## Information shown
▼▼▼

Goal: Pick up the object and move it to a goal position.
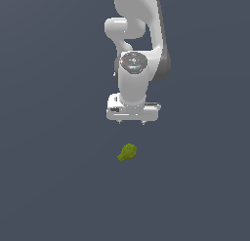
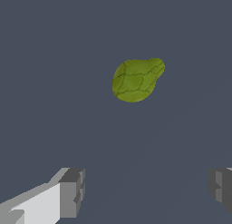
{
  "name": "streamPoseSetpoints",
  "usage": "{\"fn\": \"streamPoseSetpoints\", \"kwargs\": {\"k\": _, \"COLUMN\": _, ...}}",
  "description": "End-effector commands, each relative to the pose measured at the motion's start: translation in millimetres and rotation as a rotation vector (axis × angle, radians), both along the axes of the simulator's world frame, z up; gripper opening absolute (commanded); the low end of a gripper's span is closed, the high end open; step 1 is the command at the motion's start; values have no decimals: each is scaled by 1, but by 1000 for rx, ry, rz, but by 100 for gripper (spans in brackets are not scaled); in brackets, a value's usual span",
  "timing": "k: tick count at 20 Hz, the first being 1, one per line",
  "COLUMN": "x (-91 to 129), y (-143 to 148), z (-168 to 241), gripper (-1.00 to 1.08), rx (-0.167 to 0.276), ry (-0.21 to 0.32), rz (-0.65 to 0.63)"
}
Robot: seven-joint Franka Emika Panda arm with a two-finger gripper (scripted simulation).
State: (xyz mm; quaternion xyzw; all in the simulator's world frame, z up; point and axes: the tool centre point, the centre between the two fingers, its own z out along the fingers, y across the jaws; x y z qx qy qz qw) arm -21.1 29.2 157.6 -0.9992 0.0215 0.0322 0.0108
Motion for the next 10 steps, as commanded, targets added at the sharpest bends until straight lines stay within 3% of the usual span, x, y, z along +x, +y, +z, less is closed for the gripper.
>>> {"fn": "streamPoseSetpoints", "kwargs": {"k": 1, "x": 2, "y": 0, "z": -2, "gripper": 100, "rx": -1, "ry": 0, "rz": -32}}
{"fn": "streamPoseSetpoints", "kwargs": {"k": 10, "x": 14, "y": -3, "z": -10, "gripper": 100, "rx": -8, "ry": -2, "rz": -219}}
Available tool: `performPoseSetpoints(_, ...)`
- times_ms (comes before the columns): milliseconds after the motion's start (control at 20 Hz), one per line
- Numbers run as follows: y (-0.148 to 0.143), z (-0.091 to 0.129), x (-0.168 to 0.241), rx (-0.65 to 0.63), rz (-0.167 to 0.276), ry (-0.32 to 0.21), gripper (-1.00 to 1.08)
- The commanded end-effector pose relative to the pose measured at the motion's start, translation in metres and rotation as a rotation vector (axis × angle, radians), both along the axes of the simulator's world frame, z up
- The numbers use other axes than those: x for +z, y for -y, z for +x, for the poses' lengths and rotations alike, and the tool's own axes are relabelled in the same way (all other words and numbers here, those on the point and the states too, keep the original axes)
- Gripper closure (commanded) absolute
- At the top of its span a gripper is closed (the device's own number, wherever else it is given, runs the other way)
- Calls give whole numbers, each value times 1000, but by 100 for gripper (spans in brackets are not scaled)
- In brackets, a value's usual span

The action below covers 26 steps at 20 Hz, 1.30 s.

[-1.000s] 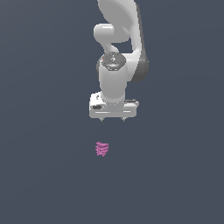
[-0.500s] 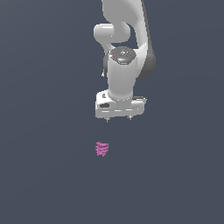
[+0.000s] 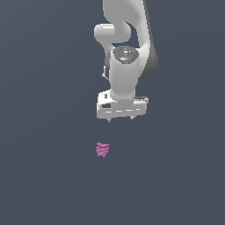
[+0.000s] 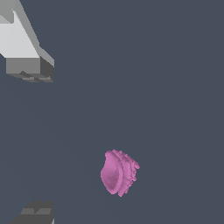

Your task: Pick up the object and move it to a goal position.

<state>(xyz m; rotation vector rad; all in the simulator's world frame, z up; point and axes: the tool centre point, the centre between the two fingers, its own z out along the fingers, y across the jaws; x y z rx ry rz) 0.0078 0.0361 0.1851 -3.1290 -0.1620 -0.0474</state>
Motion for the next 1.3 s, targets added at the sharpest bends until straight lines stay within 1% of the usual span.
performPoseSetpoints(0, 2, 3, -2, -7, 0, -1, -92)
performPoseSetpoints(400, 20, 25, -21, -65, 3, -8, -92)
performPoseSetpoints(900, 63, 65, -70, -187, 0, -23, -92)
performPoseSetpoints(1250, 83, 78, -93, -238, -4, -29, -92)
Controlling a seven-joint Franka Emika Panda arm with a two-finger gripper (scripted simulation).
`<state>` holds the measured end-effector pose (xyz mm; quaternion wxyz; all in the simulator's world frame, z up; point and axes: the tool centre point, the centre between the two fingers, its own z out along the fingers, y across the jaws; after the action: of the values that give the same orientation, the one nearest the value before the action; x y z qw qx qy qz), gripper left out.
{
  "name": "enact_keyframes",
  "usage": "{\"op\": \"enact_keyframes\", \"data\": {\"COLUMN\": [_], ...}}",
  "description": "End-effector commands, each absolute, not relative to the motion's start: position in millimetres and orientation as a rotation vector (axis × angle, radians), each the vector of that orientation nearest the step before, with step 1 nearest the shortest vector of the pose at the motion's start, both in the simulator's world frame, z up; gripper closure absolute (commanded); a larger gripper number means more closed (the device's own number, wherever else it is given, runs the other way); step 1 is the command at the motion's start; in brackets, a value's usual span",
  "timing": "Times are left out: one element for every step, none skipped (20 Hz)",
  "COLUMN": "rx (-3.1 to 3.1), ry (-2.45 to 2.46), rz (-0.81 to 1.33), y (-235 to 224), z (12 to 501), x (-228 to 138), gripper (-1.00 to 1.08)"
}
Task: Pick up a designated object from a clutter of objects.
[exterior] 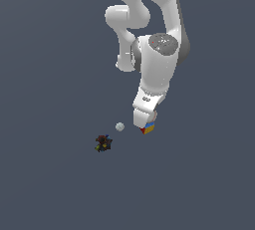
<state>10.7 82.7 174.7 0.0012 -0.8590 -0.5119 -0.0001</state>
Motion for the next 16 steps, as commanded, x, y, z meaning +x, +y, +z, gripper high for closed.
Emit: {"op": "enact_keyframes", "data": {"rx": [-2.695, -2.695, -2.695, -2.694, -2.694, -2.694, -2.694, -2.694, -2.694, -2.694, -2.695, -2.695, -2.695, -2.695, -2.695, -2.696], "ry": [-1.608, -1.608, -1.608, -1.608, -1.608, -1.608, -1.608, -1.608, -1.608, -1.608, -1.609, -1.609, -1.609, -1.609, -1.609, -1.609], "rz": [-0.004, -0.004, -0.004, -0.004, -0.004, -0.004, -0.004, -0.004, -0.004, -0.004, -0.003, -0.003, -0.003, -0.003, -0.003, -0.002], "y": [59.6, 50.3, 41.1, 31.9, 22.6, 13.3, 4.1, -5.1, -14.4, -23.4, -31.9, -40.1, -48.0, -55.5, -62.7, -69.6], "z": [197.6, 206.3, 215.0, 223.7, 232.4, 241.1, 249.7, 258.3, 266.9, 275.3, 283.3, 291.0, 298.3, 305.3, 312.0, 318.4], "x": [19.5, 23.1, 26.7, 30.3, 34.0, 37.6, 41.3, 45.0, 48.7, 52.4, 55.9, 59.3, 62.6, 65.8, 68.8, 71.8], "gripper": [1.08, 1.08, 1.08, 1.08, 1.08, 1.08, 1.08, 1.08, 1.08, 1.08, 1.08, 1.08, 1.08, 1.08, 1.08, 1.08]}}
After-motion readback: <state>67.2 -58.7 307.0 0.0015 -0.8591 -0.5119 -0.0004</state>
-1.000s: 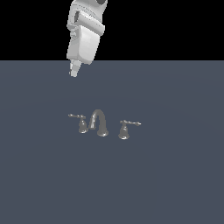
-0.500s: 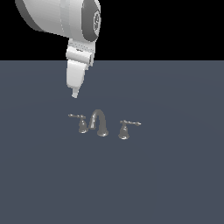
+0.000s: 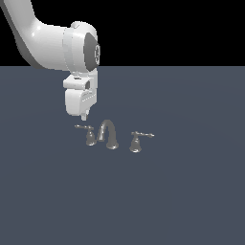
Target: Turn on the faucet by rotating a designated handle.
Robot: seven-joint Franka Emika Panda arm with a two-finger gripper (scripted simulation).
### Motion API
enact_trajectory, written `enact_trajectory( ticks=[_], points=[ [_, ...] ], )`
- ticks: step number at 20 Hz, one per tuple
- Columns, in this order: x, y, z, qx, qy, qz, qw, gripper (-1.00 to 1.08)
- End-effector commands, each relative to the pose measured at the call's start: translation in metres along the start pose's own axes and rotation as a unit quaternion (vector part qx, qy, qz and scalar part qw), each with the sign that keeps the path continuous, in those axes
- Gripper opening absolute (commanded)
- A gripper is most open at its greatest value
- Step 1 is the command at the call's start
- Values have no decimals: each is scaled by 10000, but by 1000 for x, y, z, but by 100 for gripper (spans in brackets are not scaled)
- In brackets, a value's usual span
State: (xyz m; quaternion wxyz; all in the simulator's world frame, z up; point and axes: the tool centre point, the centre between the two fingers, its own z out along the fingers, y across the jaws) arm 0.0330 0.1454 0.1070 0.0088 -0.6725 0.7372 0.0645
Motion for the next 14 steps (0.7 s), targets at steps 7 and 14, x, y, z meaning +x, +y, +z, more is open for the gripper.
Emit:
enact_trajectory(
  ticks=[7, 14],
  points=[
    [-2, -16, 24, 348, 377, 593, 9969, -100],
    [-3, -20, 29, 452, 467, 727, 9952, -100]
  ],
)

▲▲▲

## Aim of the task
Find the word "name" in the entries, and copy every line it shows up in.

## Your solution
  "name": "streamPoseSetpoints",
  "name": "enact_keyframes",

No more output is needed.